__AIM OF THE EXERCISE__.
Among the entries below, only the lines starting at the one with "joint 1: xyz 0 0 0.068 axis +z" and ending at the one with "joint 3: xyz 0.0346", both included, are to be printed exactly.

__EXERCISE MATERIALS__.
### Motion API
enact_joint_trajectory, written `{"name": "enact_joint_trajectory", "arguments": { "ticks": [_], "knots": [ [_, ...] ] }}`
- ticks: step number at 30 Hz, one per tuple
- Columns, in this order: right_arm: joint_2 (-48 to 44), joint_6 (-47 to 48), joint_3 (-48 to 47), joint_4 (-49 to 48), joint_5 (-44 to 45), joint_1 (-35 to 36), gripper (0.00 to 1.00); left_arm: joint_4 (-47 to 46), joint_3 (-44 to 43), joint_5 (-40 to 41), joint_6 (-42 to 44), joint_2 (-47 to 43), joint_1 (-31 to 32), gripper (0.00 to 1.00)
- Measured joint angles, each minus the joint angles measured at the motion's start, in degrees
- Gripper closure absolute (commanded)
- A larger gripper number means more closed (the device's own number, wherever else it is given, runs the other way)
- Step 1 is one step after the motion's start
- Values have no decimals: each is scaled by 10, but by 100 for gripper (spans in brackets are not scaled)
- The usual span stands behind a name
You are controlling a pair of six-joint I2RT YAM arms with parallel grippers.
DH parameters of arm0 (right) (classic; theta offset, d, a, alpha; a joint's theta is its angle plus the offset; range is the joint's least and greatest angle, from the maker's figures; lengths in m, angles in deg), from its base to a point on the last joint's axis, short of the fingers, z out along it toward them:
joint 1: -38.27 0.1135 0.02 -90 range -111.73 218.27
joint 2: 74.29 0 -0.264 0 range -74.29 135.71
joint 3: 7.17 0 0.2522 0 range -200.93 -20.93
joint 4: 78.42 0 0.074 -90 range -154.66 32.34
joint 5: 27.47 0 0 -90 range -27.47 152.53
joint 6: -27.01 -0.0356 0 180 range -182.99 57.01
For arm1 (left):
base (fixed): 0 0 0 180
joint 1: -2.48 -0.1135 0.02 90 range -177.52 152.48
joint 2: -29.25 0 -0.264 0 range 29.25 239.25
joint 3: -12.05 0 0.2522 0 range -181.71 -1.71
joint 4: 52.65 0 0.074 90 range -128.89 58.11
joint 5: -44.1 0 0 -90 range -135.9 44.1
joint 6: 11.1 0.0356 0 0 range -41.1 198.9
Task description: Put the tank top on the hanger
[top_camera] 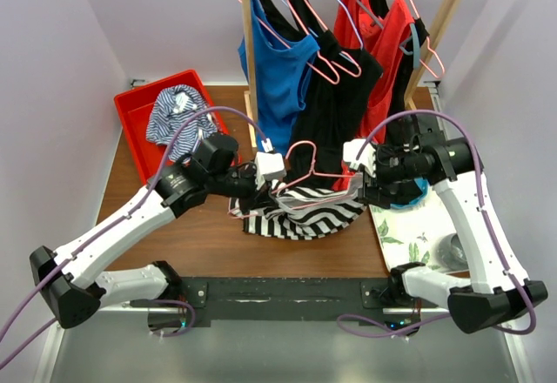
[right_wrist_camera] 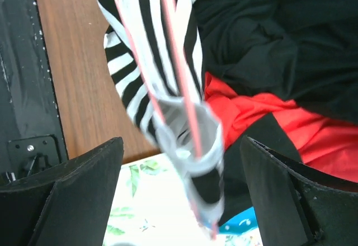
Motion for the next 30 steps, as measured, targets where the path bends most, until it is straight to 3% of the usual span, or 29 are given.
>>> {"name": "enact_joint_trajectory", "arguments": {
  "ticks": [1,4,5,6,12,13,16,18,20,21,27,30],
  "knots": [
    [2,7,-3,4,-7,0,21,5,-6,-8,3,0,0,100],
    [19,23,-26,7,-30,1,52,13,-20,-24,12,3,0,100],
    [26,27,-36,7,-40,2,83,14,-24,-24,12,4,0,100],
    [33,30,-45,6,-49,3,100,14,-26,-23,13,5,0,100],
    [25,19,-56,7,-59,7,100,4,-39,25,13,2,-3,97],
    [18,5,-59,7,-52,7,100,0,-40,32,13,-2,-2,73],
    [8,-30,-82,10,-34,7,100,-26,-40,72,10,-24,2,28],
    [-3,-53,-106,11,-15,-4,100,-44,-42,101,11,-43,-1,19],
    [-21,-74,-130,11,-1,-17,100,-58,-49,125,9,-60,-3,4],
    [-34,-88,-143,11,6,-26,100,-66,-53,137,9,-67,-3,0],
    [-78,-157,-230,29,27,-73,100,-99,-70,220,7,-95,-3,0],
    [-52,-210,-339,39,54,-87,100,-108,-70,280,8,-121,-3,0]
  ]
}}
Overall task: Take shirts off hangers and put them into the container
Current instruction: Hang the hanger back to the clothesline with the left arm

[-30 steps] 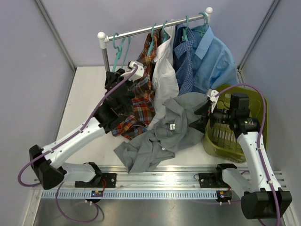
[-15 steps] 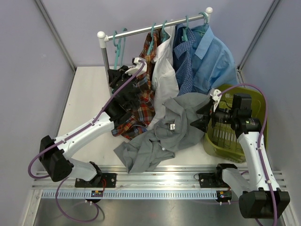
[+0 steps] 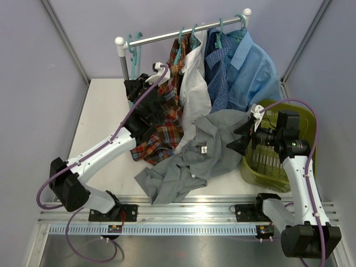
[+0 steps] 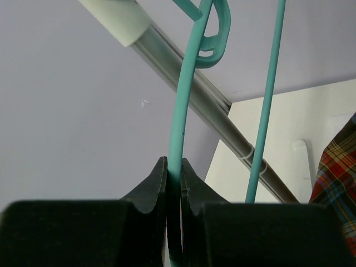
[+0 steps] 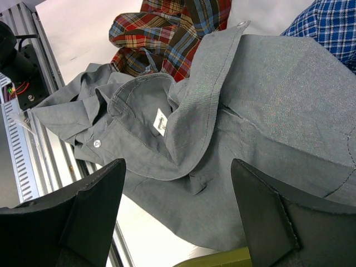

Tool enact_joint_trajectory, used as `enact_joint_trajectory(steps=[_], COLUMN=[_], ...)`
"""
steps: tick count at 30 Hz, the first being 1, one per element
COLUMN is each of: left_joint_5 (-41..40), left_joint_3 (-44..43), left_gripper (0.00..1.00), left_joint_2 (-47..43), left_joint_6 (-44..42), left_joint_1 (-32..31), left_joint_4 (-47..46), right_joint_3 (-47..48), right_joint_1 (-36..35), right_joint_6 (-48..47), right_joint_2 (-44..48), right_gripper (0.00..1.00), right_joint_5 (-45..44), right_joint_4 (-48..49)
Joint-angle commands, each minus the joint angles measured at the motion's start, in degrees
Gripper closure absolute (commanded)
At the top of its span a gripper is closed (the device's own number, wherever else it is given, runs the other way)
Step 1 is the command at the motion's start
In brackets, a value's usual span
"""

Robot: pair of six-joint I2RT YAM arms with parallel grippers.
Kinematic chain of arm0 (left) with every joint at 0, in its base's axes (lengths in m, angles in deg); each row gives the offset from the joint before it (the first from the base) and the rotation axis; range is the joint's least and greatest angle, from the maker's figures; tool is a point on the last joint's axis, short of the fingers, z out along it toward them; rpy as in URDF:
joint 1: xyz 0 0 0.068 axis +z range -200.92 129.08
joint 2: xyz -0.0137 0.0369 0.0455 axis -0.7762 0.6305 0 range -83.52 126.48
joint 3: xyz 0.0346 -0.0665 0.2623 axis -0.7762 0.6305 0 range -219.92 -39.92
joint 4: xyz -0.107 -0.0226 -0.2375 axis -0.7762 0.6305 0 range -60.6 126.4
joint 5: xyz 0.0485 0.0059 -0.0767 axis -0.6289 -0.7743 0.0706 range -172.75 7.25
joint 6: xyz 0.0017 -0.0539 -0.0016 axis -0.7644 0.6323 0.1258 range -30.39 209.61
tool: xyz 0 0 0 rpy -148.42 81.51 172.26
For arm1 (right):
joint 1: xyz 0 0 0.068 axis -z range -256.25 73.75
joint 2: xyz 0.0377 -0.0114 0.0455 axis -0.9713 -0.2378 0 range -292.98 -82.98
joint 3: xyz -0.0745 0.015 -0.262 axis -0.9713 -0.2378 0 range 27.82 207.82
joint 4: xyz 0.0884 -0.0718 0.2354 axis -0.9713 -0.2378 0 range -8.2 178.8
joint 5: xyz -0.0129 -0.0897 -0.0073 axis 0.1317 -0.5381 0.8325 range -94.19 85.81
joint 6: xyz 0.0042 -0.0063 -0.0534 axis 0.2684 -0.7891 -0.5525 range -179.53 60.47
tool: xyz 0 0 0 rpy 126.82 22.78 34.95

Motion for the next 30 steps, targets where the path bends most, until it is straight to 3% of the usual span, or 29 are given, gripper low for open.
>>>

__EXERCISE SOLUTION__.
joint 1: xyz 0 0 0.068 axis +z range -200.92 129.08
joint 2: xyz -0.0137 0.0369 0.0455 axis -0.7762 0.6305 0 range -83.52 126.48
joint 3: xyz 0.0346 -0.0665 0.2623 axis -0.7762 0.6305 0 range -219.92 -39.92

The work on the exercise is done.